Content starts
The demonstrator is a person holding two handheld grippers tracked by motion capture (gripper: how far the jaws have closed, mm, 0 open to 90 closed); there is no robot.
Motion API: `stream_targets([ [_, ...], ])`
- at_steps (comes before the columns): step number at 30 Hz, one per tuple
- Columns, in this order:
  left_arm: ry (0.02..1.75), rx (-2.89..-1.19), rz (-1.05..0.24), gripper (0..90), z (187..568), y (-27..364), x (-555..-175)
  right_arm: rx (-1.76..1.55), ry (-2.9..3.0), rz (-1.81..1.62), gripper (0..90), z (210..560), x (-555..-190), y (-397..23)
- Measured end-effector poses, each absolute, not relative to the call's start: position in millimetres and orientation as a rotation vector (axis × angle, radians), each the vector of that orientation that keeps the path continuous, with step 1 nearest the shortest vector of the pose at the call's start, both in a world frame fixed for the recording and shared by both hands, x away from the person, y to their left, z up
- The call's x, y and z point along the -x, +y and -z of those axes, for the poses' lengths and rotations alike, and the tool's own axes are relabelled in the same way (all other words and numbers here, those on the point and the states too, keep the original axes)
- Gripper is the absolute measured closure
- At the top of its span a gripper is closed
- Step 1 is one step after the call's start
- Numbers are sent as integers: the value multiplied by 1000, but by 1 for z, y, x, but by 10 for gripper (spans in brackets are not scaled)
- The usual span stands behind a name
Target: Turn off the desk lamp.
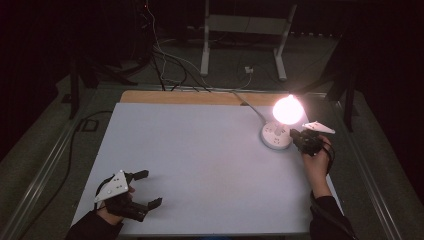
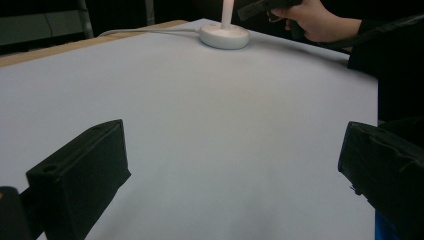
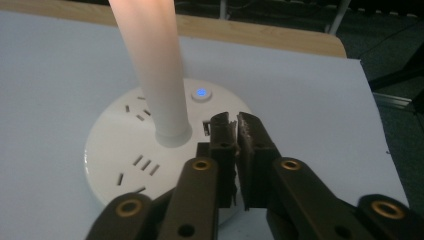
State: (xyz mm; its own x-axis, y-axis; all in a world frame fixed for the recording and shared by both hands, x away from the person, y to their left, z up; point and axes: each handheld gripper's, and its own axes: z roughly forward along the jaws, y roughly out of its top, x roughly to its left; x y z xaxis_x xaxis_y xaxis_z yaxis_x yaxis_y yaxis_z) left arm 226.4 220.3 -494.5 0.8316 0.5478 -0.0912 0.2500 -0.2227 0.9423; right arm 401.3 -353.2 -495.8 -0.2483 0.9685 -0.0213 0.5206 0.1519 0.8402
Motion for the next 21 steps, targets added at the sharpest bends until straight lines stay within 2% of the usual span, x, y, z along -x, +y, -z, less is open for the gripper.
stream_targets([
  [2, 606, -1809, -308, 4, 494, 220, -226, -1417, 1855, -974, 900, 498, -402, -353],
  [21, 613, -1815, -309, 4, 494, 220, -226, -1432, 1879, -952, 900, 506, -405, -348],
])
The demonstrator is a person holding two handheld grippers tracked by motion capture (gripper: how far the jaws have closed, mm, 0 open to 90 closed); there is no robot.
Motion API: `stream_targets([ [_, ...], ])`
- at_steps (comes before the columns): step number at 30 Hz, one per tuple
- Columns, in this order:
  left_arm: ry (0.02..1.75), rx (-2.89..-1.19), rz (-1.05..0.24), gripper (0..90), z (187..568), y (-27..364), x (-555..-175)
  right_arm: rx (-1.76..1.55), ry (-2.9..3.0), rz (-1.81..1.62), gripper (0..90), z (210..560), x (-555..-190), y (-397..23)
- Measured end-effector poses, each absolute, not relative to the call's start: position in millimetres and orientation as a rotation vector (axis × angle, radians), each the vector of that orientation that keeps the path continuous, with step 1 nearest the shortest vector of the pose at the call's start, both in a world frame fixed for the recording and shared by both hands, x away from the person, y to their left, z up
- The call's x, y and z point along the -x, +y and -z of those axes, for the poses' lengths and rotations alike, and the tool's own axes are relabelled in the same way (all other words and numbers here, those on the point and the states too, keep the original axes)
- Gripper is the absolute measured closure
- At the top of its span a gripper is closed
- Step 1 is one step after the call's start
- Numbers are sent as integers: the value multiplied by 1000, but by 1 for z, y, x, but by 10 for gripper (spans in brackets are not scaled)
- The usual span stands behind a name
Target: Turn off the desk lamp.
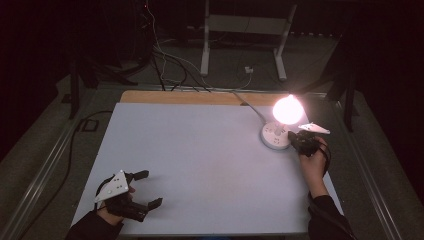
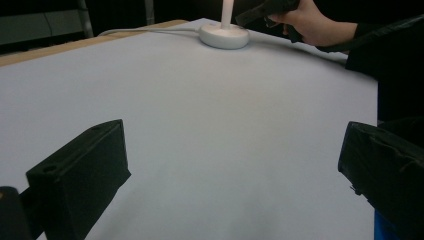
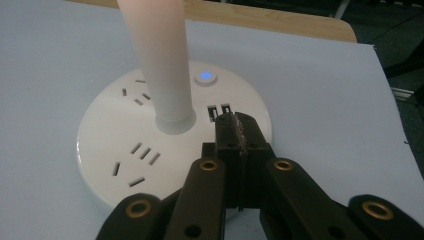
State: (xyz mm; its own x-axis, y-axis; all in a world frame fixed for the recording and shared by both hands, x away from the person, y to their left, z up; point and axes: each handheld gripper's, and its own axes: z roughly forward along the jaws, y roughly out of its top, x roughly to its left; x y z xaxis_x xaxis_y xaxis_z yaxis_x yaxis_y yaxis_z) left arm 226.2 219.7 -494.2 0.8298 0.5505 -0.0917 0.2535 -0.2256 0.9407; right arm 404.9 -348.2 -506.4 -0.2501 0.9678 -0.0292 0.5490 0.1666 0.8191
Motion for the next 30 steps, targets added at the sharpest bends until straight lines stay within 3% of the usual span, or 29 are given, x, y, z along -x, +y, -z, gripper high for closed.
stream_targets([
  [19, 611, -1816, -308, 4, 494, 220, -226, -1445, 1880, -929, 900, 509, -405, -350],
  [30, 608, -1816, -308, 4, 494, 219, -226, -1412, 1774, -1065, 900, 479, -393, -356],
])
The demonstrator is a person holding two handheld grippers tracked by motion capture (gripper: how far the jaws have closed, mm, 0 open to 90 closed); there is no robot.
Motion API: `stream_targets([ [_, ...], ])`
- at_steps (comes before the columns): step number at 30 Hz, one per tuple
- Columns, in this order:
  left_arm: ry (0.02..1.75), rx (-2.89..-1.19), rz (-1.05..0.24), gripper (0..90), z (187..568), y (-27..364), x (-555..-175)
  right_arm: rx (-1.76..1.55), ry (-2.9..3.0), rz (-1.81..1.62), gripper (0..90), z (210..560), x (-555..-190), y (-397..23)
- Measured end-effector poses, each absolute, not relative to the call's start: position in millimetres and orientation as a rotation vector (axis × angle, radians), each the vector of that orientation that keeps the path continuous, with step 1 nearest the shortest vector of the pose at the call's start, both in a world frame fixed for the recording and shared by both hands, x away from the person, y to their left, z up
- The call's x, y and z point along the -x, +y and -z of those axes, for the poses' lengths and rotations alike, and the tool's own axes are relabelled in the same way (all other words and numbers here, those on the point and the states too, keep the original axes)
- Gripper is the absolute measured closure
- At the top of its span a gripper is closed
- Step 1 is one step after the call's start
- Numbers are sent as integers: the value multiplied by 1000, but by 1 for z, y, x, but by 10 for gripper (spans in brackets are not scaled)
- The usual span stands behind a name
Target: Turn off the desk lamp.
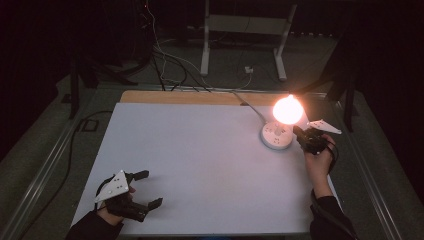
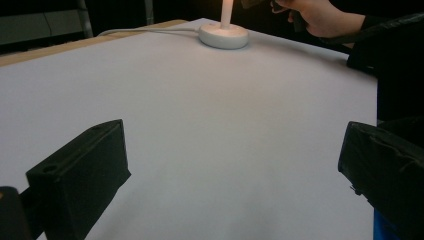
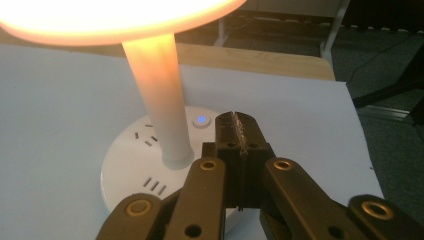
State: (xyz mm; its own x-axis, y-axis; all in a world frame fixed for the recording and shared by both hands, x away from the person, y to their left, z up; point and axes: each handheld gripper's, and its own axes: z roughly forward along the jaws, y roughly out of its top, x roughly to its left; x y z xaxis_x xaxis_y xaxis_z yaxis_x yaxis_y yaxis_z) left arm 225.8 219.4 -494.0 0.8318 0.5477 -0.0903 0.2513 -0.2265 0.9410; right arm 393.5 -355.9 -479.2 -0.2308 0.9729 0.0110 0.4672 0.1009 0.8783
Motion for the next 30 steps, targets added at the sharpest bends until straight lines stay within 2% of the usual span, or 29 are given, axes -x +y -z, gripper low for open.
stream_targets([
  [30, 611, -1818, -303, 4, 494, 219, -226, -1427, 1800, -1035, 900, 493, -398, -352],
])
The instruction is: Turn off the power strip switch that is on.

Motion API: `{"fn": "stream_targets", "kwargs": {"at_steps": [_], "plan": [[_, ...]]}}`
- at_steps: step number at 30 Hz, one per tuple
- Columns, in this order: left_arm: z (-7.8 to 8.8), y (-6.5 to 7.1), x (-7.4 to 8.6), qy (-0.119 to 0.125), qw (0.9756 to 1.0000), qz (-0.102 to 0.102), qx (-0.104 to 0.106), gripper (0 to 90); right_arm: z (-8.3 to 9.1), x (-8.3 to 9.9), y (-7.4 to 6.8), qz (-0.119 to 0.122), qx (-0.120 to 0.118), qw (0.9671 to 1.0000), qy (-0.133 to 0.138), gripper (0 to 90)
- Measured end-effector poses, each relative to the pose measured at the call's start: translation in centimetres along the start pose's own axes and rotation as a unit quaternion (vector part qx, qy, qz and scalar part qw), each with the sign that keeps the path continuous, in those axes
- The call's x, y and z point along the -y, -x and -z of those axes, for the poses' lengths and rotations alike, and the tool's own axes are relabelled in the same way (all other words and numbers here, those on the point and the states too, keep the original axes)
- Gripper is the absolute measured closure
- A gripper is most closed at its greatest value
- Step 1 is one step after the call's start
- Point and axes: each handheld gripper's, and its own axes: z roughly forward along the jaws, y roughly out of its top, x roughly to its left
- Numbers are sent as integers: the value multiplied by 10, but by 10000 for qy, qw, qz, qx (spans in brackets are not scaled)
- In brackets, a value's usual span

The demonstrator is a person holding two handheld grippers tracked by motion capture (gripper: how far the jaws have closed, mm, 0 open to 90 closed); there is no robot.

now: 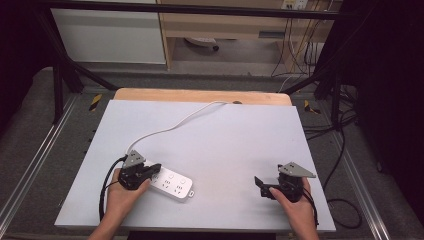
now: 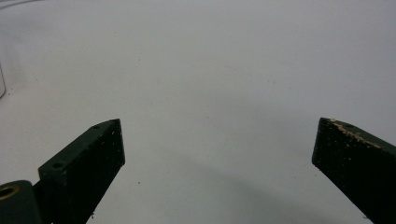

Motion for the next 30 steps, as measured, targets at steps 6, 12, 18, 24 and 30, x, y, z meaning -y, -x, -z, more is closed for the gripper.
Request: {"fn": "stream_targets", "kwargs": {"at_steps": [6, 12, 18, 24, 30], "plan": [[0, -1, 0, 7, 10000, 9, 7, 900, 0, 0, 0, 7, -2, 10000, -8, 31], [0, 0, 0, 72, 10000, 25, 23, 900, -1, 0, 0, 15, -7, 10000, -15, 30], [3, 0, -1, 206, 9998, 1, 49, 900, -1, 0, 0, 19, -10, 10000, -15, 31], [3, -1, -2, 294, 9996, 7, 39, 858, -1, 0, 0, 30, -16, 10000, -30, 30], [4, 0, -3, 403, 9992, 9, 64, 812, -1, 0, 0, 21, -19, 10000, -29, 30]]}}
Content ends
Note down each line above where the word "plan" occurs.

Motion API: `{"fn": "stream_targets", "kwargs": {"at_steps": [_], "plan": [[_, ...]]}}`
Request: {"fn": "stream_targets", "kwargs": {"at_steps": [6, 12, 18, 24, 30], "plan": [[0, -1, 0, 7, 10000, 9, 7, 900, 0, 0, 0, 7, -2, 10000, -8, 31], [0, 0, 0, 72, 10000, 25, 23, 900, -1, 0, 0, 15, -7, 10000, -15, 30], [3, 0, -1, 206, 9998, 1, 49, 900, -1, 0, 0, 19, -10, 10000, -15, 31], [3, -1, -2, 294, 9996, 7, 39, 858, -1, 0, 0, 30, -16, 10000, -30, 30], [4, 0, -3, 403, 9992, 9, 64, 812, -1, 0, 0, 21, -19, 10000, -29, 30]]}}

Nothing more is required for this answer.